The Facade of Middle East Peace?
Peace in the Middle East. A phrase repeated so often that many may have forgotten what it means. Or, we may be so starved for a solution that we are willing to listen to just about anyone.
Through the devastation of the COVID-19 pandemic, the year 2020 saw a surprising rush of exciting news about peace in the Middle East. Both US President Donald Trump and Israeli Prime Minister Benjamin Netanyahu have been nominated for a Nobel Peace Prize for creating the Abraham Accords: a rare agreement between the State of Israel and Arab states, including the United Arab Emirates (UAE), Bahrain, and Sudan as a late-joining partner, with hopes for others to join in the future. These accords include diplomatic normalization between Israel and participating Arab states, as well as formalized economic and trade relations. Trump describes the Accords as the “dawn of a new Middle East,” carrying a hopeful tone for the transformation of decades of violence into a peaceful future. Seen as a bipartisan US victory, the Abraham Accords are also fully endorsed and supported by Joe Biden as he heads into his presidency. To construct an agreement between Israel and Arab states is certainly a rare diplomatic success, but it is important to consider the actual implications of its expectations for revolutionary change.
While the White House calls the agreement a “Historic Peace Agreement,” it is not a peace treaty in its proper sense: it does not end a war, and, with the exception of Sudan, these states have never been at war with each other. In fact, Israel and the UAE have had quiet security ties for more than a decade, and Israel has had a diplomatic office in Abu Dhabi since 2015. Additionally, Sudan joined the accords in late October only under the condition that Trump would remove Sudan from the United States’ state-sponsored terrorist list. Israel and its surrounding Arab states also align against their mutual threat from Iran, compelling unlikely allies to build a coalition against a hostile Iranian state. In effect, the Accords formalize existing relationships and consolidate support against an Iranian threat, possibly creating a superficial peace that distracts from the underlying causes of conflict with Israel.

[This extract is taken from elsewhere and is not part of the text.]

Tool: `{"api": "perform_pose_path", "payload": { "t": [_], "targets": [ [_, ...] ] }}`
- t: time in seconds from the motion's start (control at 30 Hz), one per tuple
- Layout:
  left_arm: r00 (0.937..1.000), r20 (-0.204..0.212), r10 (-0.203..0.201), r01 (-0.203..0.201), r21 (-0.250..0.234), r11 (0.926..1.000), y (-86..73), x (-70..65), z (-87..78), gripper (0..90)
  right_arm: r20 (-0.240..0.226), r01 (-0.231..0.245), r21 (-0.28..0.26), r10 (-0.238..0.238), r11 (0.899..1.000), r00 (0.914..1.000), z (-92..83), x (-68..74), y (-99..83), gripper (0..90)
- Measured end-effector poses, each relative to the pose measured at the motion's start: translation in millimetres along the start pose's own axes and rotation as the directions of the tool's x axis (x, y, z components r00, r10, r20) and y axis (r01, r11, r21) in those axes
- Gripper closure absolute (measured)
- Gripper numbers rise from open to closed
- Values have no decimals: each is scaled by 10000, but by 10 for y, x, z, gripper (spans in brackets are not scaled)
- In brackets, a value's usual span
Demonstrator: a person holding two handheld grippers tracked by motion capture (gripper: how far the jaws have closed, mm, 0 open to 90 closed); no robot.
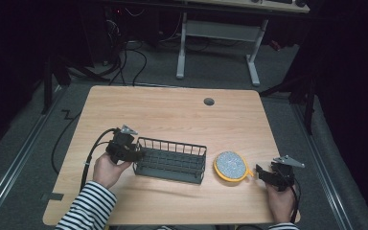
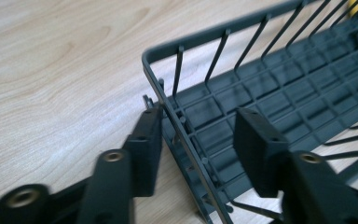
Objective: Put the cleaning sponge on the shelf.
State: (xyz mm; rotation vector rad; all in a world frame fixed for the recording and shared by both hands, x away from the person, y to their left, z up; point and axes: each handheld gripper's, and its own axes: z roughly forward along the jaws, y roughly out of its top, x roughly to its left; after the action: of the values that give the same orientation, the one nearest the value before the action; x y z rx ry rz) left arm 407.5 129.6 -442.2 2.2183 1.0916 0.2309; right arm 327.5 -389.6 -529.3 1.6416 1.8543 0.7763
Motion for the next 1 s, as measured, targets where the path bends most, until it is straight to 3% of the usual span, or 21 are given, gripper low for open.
{"api": "perform_pose_path", "payload": {
  "t": [0.13, 0.43, 0.7, 1.0],
  "targets": [
    [9996, -101, -270, 265, -445, 9987, -6, 63, -102, 409, -1, 3, 0, -3, 10000, 10000, 0, 0, 0, 331],
    [9960, -489, -742, 672, -1309, 9891, -118, 230, -318, 380, -7, 6, 1, -6, 10000, 10000, 0, 0, 0, 331],
    [9852, -648, -1589, 1476, -1521, 9773, -382, 429, -349, 380, -9, 5, 0, -5, 10000, 10000, 0, 0, 0, 330],
    [9663, -1028, -2362, 2146, -1860, 9588, -630, 563, -351, 337, -6, -11, 5, 11, 10000, 10000, 0, 1, 1, 330]
  ]
}}
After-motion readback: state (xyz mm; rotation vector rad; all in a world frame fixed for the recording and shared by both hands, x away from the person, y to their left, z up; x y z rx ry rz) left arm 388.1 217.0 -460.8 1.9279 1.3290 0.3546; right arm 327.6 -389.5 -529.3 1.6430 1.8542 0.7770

For Israel, the foundations of animosity and conflict lay not in distant Arab states, but at home. Anti-Israel animosity in the Middle East stems at its core from the State of Israel’s establishment on land formerly inhabited by Palestinians, and subsequent dual claims to the land. The United States’ diplomatic conflation of animosity from third party states with those who are active parties in the conflict may be utter avoidance of the true issue at stake.
Since 1967, Israel has presided over the Palestinian territories in military occupation—the longest-lasting military occupation in the world—following their victory in the Six-Day War. This occupation entails a separate-and-unequal justice system, in which Israelis are prosecuted with fair representation by civil courts, while Palestinians are subject to the whim of military courts, a ban on Palestinian assemblies of 10 or more people for a political purpose, Israeli military checkpoints on Palestinian land, and the inability of Palestinians to control their water supply or airspace. Israel claims that occupied territories are “disputed,” but according to its own Supreme Court, the State of Israel holds the Palestinian West Bank in “belligerent occupation.”
As part of its occupation, Israel has undergone a massive settlement project, constructing Israeli communities deep within Palestinian territory, connected by segregated roads and surrounded by fortified walls. The Israeli state heavily subsidizes these communities, offering attractive deals for any Israeli citizen who moves into the occupied territories. These settlements, containing 600,000 Israeli settlers in the occupied West Bank and East Jerusalem, wind through Palestinian territory, leaving Palestinians with a “swiss cheese” territory that lacks any meaningful sovereignty. It is important to recognize that it is unlawful under the Geneva Conventions for an occupying power to transfer its own population into a territory that it occupies. For Palestinians, the status quo is undeniably one of occupation.
It is impossible, however, to consider the Israeli occupation from a simple, unilateral point of view. It is vital to consider that, unlike virtually any other state in the world, Israel lives in fear of its existence. From the perspective of Israel, the world’s only Jewish state faces nearly daily threats of violence and destruction, often from Palestinian groups, so drastic measures to ensure Israel’s national security may seem to be an unfortunate necessity.
Regardless of justifications from either side, the State of Israel’s occupation of Palestinians, and its fear of violent threats, are the indisputable sources of hostility in the conflict. Without Palestine, one cannot even pretend to address a plan of peace. Heightening Palestinian hostility in response to its occupation, expressed through the recent election and support of militant groups, will not be quelled by Israeli agreements with exterior Arab states. UN Secretary-General António Guterres recently affirmed that “resolving the Israeli-Palestinian conflict remains key to sustainable peace in the Middle East.”
While the Abraham Accords’ chief architect Jared Kushner met with Israeli officials many times in writing his peace plan, a key party was excluded: Palestinian leaders had no seats at the negotiation table and were not even informed of the plan. In Kushner’s 181-page manifesto of a peace plan, he posits that discourse surrounding Israeli-Palestinian peace is plagued with a “conflation of two separate conflicts.” Kushner’s “two separate conflicts” are Israel’s problems at home and Israel’s problems with its neighbors. Therefore, he believes that Palestinians are not necessary actors in the peace process, which explains why his peace plan looks first and foremost towards exterior Arab states. However, his unwillingness to work with Palestinians as partners to resolve their conflict may come from a point of condescension. Kushner recently said that, if Palestinians reject his plan in which they had no part in forming, “they’re going to screw up another opportunity, like they’ve screwed up every other opportunity that they’ve ever had in their existence.” It is difficult to see how a peace process that excludes a major party in the conflict could lead to any sustainable solution. According to longtime Palestinian legislator and diplomat Hanan Ashrawi, “Kushner as usual misreads the whole situation.”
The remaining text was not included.